Illusioni della mente

Interpretazioni

A volte ci ostiniamo a voler dare un senso a ciò che senso non ha… altre invece ci intestardiamo a non voler capire… ciò che è talmente chiaro da rendere inutile ogni spiegazione…

Esistono fasi della nostra vita durante le quali ci sentiamo incredibilmente confusi rispetto agli eventi che si susseguono e alle persone che incontriamo sul nostro cammino; durante questi complessi periodi può facilmente capitare di entrare in una dimensione singolare, quella cioè che ci induce ad avvicinarci a individui attraenti per alcuni versi e respingenti per altri, soprattutto a causa della poca limpidezza che il loro comportamento emana. L’ambiguità nel porsi nei nostri confronti genera in noi incertezze che siamo indotti a colmare attraverso la nostra intelligenza emotiva, quella che fino a poco tempo prima ci aveva permesso di indovinare le motivazioni più nascoste di chi aveva accompagnato, per un periodo più o meno lungo, il nostro cammino. La sicurezza di aver interpretato correttamente gli altri, inducendoli persino a sorprendersi per la nostra capacità empatica e la sensibilità in virtù della quale eravamo riusciti a scoprire lati di loro sconosciuti a volte persino a se stessi, ci convince della nostra infallibilità alla quale è possibile attingere anche nel momento in cui ci troviamo di fronte a personaggi enigmatici, sfuggenti, ermetici.

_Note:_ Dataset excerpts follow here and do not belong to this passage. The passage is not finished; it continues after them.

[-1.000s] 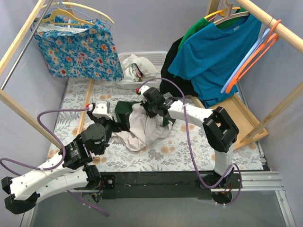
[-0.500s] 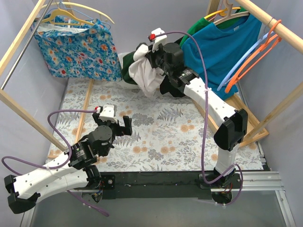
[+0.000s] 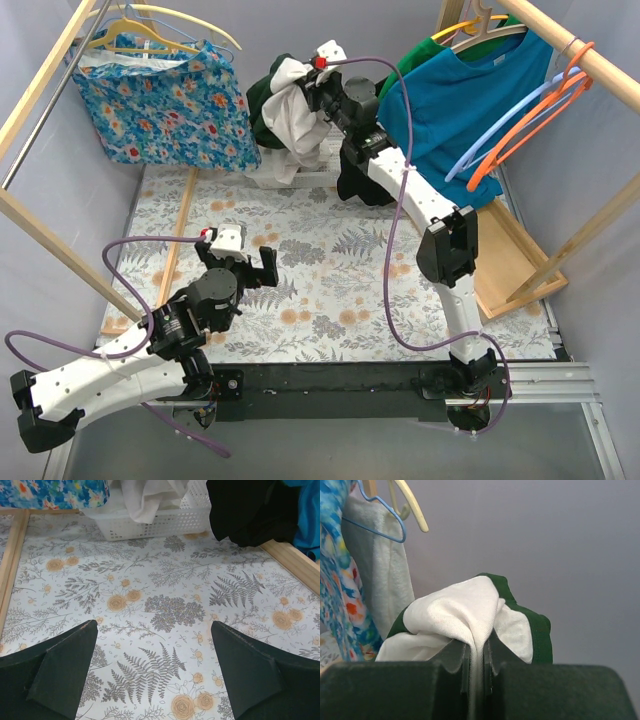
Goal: Remove the t-shirt from the hanger
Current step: Place the T-shirt in the bin, then pick up the hanger from the clothesline.
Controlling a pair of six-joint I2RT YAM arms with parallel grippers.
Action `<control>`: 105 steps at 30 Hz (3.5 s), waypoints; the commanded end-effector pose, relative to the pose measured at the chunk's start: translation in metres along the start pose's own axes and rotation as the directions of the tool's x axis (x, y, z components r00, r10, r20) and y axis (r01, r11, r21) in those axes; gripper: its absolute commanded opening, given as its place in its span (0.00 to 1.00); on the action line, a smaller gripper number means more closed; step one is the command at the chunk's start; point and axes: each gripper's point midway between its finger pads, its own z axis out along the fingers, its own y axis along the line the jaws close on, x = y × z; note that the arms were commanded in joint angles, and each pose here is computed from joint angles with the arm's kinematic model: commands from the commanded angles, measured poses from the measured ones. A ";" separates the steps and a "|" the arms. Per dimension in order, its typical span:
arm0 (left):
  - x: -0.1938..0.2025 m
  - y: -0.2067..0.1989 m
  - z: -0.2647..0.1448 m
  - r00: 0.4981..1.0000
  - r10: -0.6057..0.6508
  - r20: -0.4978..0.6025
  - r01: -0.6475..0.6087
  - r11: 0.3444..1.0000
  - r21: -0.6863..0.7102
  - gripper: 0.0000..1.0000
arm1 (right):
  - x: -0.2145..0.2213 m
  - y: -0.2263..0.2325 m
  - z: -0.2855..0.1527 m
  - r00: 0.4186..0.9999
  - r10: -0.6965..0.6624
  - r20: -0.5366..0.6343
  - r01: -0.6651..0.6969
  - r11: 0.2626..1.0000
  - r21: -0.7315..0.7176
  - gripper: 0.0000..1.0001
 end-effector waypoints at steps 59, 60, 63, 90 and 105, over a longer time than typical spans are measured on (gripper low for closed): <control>-0.040 -0.029 -0.017 0.996 -0.083 -0.026 0.086 0.983 0.163 0.98 | 0.158 0.069 -0.227 0.757 0.191 -0.625 -0.027 0.965 0.262 0.84; -0.041 -0.029 -0.017 0.997 -0.072 -0.024 0.075 0.984 0.163 0.98 | 0.177 0.086 -0.249 0.721 0.171 -0.671 -0.021 0.974 0.225 0.83; -0.048 -0.032 -0.013 0.999 -0.034 -0.013 0.035 0.987 0.157 0.98 | 0.190 0.112 -0.292 0.679 0.165 -0.716 -0.037 0.981 0.191 0.84; -0.060 -0.100 0.051 0.999 0.015 0.052 -0.023 0.987 0.161 0.98 | 0.195 0.123 -0.396 0.661 0.272 -0.699 -0.166 0.962 0.218 0.97; -0.137 -0.176 0.072 0.977 -0.140 0.161 0.042 0.866 0.499 0.98 | 0.192 0.131 -0.420 0.666 0.348 -0.660 -0.276 0.937 0.214 0.88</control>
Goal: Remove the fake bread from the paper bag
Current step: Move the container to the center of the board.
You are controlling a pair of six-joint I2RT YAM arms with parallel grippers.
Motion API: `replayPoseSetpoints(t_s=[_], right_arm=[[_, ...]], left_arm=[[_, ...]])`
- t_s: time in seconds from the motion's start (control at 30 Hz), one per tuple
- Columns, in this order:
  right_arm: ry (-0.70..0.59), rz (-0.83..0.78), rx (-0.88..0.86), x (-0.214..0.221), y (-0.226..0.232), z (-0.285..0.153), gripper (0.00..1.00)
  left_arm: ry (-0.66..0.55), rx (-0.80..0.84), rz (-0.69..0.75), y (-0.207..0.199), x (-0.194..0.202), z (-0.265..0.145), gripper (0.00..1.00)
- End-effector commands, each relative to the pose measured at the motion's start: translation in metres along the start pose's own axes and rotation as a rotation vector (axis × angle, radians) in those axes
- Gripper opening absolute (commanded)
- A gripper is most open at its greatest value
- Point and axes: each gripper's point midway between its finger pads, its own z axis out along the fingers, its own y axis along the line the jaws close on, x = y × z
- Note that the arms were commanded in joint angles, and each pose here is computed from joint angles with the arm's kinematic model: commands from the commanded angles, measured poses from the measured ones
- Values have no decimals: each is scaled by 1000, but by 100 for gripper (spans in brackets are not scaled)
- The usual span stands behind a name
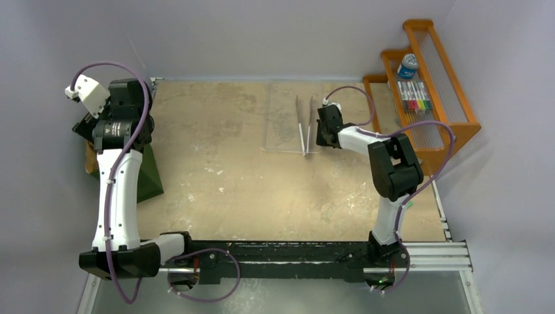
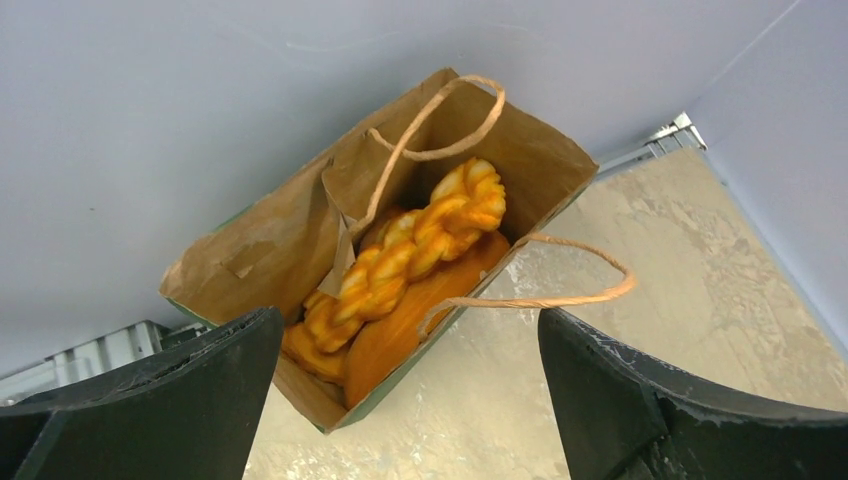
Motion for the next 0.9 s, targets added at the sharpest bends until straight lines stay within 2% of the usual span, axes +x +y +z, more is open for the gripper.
replayPoseSetpoints(t_s=[0.0, 0.2, 0.47, 0.73, 0.87], right_arm=[[66, -54, 144, 26, -52, -4, 0], [38, -48, 135, 25, -59, -11, 0], [4, -29, 87, 18, -57, -20, 0], [-8, -39, 54, 11, -52, -27, 0], [-15, -43, 48, 6, -50, -30, 0]], left_arm=[[-81, -64, 1, 16, -37, -9, 100], [-55, -94, 91, 15, -39, -5, 100], [-11, -52, 176, 13, -33, -5, 100], [34, 89, 132, 3, -36, -21, 100], [61, 109, 108, 15, -36, -37, 100]])
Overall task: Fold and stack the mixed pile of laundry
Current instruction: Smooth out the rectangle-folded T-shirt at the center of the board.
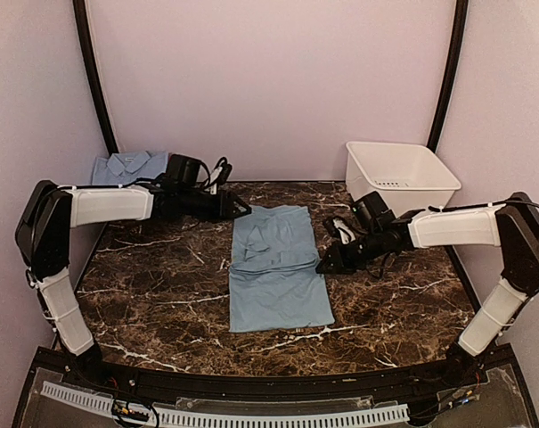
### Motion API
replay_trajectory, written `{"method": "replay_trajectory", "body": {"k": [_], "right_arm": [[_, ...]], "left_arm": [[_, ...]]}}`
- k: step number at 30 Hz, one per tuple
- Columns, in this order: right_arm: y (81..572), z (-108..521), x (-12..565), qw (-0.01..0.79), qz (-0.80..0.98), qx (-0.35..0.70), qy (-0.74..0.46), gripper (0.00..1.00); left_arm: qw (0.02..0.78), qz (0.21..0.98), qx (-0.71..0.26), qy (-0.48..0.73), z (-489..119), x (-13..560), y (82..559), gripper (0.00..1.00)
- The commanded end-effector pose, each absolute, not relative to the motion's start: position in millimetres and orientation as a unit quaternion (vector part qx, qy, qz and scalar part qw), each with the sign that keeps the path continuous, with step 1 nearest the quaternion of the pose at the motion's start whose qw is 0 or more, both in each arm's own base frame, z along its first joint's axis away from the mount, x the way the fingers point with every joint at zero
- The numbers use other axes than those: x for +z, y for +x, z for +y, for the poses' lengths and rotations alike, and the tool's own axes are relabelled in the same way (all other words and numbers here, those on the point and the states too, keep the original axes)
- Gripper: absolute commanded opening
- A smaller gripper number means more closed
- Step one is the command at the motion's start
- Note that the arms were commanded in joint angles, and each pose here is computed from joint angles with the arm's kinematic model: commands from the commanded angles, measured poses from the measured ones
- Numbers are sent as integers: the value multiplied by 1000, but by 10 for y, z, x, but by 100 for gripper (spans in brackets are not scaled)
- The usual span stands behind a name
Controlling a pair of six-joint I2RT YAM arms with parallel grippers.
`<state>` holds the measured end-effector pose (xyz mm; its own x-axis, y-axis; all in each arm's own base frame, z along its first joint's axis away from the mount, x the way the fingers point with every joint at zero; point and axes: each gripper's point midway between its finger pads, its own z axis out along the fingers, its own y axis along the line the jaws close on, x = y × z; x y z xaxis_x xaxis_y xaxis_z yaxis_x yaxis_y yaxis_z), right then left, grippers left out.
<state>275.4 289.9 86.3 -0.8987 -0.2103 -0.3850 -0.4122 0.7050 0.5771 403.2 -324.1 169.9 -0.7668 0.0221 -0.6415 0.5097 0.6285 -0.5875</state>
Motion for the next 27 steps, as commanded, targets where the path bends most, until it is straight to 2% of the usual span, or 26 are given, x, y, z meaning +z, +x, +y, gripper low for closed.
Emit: {"method": "replay_trajectory", "body": {"k": [1,4,7,12,19,27], "right_arm": [[2751,2969,858,145,901,365,-186,17],[2734,3028,820,139,897,376,-185,16],[2745,3115,769,136,894,383,-188,16],[2755,3246,625,124,892,390,-193,14],[2944,3294,473,130,897,374,-197,14],[3295,3278,443,138,896,380,-185,14]], "left_arm": [[257,859,-415,155,-3128,1383,3586,44],[265,852,-424,158,-3080,1387,3354,40],[248,854,-426,169,-3072,1196,3018,37],[221,853,-435,186,-3162,956,2730,34],[214,862,-418,188,-3258,698,2884,31],[231,869,-405,163,-3213,548,3330,29]]}}
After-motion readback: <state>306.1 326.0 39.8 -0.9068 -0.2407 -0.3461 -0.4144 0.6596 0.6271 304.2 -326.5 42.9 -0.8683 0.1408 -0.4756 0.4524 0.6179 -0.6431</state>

Intraprendiamo pertanto un cammino pericoloso per la nostra autostima poiché quei personaggi hanno scelto volutamente la non trasparenza, la nebulosità, per tenersi aperta la possibilità di tenere in mano le redini della relazione, di liberarsi dalla responsabilità di aver compiuto dei passi più decisi, e per sottrarsi a qualunque impegno nel momento in cui il rapporto avrebbe cominciato a diventare più stretto… o meglio per impedirgli di diventarlo. Eppure ci fidiamo del nostro istinto e cerchiamo una giustificazione a quei comportamenti singolari e incomprensibili, pretesti che attribuiamo alle paure di impegnarsi sentimentalmente a volte generate da chissà quali traumi del passato, perché in fondo se quei personaggi continuano in qualche modo a essere presenti nella nostra vita è per il fatto che tengono a noi, altrimenti si sarebbero già allontanati. Credendo fortemente nel lieto fine, tendiamo a dare un’accezione positiva anche a quelle evidenze che, se osservate dall’esterno, renderebbero palese un disinteresse o un atteggiamento volto a ottenere il massimo dando il minimo; fino al punto in cui le nostre certezze cominciano a vacillare e non possiamo fare a meno di prendere in considerazione che tutto ciò a cui avevamo dato la nostra spiegazione potesse essere letto in modo diverso, più orientato a prendere le risposte e gli atteggiamenti per ciò che erano, un sintomo di mancanza di reale interesse.

Come mai abbiamo rifiutato di guardare le cose dal punto di vista giusto?

Per quale motivo abbiamo preferito continuare a dare la nostra interpretazione ad atteggiamenti che avremmo dovuto considerare ingiustificabili o inaccettabili fin dal principio?

Quale convinzione può essere mai in grado di impedirci di cogliere i segnali evidenti ai quali non è possibile, e neanche giusto per noi stessi, dare una spiegazione diversa da quella che realmente è?

A quel punto, recuperata la lucidità necessaria a uscire dalle nostre certezze e dalla nostra fiducia in una positività che alcuni personaggi non hanno, cominciamo a vedere la realtà per quella che è, cioè che ci siamo trovati ad avere a che fare con un’illusione determinata dalla nostra mente, indotta sicuramente dall’ambiguità dell’altro con la complicità della nostra convinzione di poter dare un senso a ciò che invece senso non aveva. Così decidiamo di mettere fine a quel rapporto sbilanciato che aveva assorbito tutte le nostre energie, chiudiamo definitivamente la porta apprendendo che non sempre è possibile credere in un epilogo positivo, e rifiutiamo di dare quella spiegazione che l’altro ci chiede solo perché gli abbiamo tolto lo scettro del controllo privandolo della possibilità di continuare a indurci in confusione con la sua ambiguità.